Article Preview
Top1. Introduction
Any representation of data is to be rich, well-structured and connected to accomplish the goals of the semantic web. This representation is provided by the ontology, an abstract model that describes a domain of interest with a set of concepts and rich relationships (IS-A + other relations) among the concepts in question. With the development of the semantic web, there has been a remarkable growth in the number of ontologies available. Systems processing these ontologies are required to have a basic understanding of the underlying information of the ontology to facilitate improved retrieval, management and exploitation.
Assessing similarities between ontological concepts is a basic step to understand the underlying information (Sánchez et al., 2012) which is obtained by the various similarity measures in the literature reviewed. In general, inputs to similarity measures are two concepts from the same or multiple ontologies and the similarity is represented by a real value, usually ranging from 0 to 1.
The similarity measures are mainly used in the following application areas. 1) ontology and document clustering to discover similar concepts (Do & Rahm, 2007; Hamdi et al., 2010; Hu, Qu & Cheng, 2008; Sridevi & Nagaveni, 2011), 2) ontology-matching systems for semantic interoperability (Euzenat & Shvaiko, 2007), 3) ontology mapping for semantic integration, etc. The similarity measures are used to eliminate heterogeneity among the different ontologies of same domain, thus enabling semantic interoperability and integration among the ontologies.

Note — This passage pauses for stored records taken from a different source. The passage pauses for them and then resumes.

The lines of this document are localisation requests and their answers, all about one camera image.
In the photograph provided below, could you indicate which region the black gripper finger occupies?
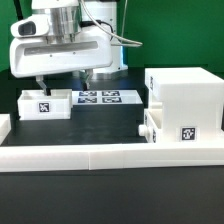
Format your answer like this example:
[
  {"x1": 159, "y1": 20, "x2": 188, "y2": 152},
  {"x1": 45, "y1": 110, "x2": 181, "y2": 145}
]
[
  {"x1": 36, "y1": 76, "x2": 51, "y2": 96},
  {"x1": 83, "y1": 69, "x2": 93, "y2": 91}
]

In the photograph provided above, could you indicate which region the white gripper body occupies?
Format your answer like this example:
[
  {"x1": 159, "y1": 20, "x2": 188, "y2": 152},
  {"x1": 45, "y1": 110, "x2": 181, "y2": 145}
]
[{"x1": 10, "y1": 32, "x2": 112, "y2": 78}]

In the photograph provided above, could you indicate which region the white drawer cabinet housing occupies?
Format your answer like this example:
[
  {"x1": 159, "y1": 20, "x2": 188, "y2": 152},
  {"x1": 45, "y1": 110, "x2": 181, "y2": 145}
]
[{"x1": 145, "y1": 67, "x2": 224, "y2": 143}]

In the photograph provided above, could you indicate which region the black pole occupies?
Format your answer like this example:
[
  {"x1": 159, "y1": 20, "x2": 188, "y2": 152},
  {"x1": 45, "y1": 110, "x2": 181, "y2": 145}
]
[{"x1": 13, "y1": 0, "x2": 23, "y2": 21}]

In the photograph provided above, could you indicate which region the white marker tag sheet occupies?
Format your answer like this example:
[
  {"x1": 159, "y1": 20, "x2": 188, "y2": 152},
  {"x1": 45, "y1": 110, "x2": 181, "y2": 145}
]
[{"x1": 72, "y1": 90, "x2": 142, "y2": 105}]

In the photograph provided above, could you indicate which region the white rear drawer box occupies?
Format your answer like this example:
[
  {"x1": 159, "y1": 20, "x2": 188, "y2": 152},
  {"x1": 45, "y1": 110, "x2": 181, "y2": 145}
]
[{"x1": 17, "y1": 89, "x2": 72, "y2": 120}]

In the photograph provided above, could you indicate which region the white plastic border frame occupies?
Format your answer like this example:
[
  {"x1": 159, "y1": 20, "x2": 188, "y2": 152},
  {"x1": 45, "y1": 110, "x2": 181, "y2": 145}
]
[{"x1": 0, "y1": 114, "x2": 224, "y2": 172}]

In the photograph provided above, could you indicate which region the white cable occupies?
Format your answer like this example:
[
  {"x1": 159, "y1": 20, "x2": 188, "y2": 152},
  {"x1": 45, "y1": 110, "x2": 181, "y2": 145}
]
[{"x1": 78, "y1": 0, "x2": 144, "y2": 48}]

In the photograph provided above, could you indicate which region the white drawer box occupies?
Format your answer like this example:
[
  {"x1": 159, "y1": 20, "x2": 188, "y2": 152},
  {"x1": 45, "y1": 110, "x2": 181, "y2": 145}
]
[
  {"x1": 17, "y1": 89, "x2": 72, "y2": 120},
  {"x1": 138, "y1": 109, "x2": 162, "y2": 143}
]

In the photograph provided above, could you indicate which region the white front drawer box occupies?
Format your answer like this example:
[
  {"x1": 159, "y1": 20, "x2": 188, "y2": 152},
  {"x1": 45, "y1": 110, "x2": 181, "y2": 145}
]
[{"x1": 138, "y1": 109, "x2": 162, "y2": 143}]

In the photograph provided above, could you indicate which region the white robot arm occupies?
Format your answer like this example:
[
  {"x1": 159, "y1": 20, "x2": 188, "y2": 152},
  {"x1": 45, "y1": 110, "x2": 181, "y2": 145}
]
[{"x1": 10, "y1": 0, "x2": 124, "y2": 94}]

They are also used in a variety of applications such as classification (Im et al., 2018), Query expansion (Singh & Kumar, 2017), similar concept discovery in biomedical field (Pesquita et al., 2009; Zhang et al., 2008), recommendation (Likavec, Osborne & Cena, 2015), e-learning (Deborah, Baskaran & Kannan, 2012), web service discovery (Fellah, Malki & Elci, 2016), and assorted natural language processing tasks such as spelling error correction and detection (Budanitsky & Hirst, 2001), information retrieval (Hliaoutakis, 2006; Hwang & Kim, 2009), cross-lingual processing (Huang & Kuo, 2010), detection of synonyms (Lin, 1998), word sense disambiguation (Patwardhan, Banerjee & Pedersen, 2003), and so on.

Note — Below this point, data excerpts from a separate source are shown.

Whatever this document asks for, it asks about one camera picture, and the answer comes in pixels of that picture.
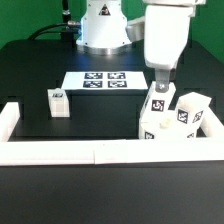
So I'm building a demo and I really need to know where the white sheet with tags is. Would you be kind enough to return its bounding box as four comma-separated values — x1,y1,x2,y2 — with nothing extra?
61,71,147,90

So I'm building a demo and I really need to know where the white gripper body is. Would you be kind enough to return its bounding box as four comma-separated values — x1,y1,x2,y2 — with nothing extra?
126,0,200,70

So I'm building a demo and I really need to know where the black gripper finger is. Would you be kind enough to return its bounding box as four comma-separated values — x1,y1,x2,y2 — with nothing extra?
155,69,170,93

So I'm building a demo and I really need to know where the white U-shaped boundary fence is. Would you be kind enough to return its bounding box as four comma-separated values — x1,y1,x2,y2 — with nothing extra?
0,102,224,166

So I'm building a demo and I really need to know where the white round stool seat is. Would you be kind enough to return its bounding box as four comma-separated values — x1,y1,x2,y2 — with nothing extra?
138,110,198,140

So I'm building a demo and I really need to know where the black cable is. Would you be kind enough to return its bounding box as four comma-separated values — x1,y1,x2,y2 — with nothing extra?
27,20,82,41

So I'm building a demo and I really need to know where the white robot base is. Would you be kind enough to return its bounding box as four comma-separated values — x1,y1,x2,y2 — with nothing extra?
76,0,131,55

As a general rule, each similarity measure exploits different views of information, such as linguistic, semantic and instances of the ontology. Linguistic similarity measures consider the information about a concept in terms of its name, label, comment, annotation, synonyms, etc. Structural similarity measures use the structural information of the concept such as its depth, Information Content (IC), neighbourhood, synset (synonym set), and the path length between two concepts to compute the similarity. Extensional similarity measures like the Jaccard similarity and Hamming distance use instances of the concepts to compute similarity values.
In this paper, we concentrate on measures which exploit semantic information. Semantic similarity measures in the literature are classified into categories based on the type of information used: path-based, depth-based, information-content (IC) based, hybrid, and feature-based ones (Sathiya et al.)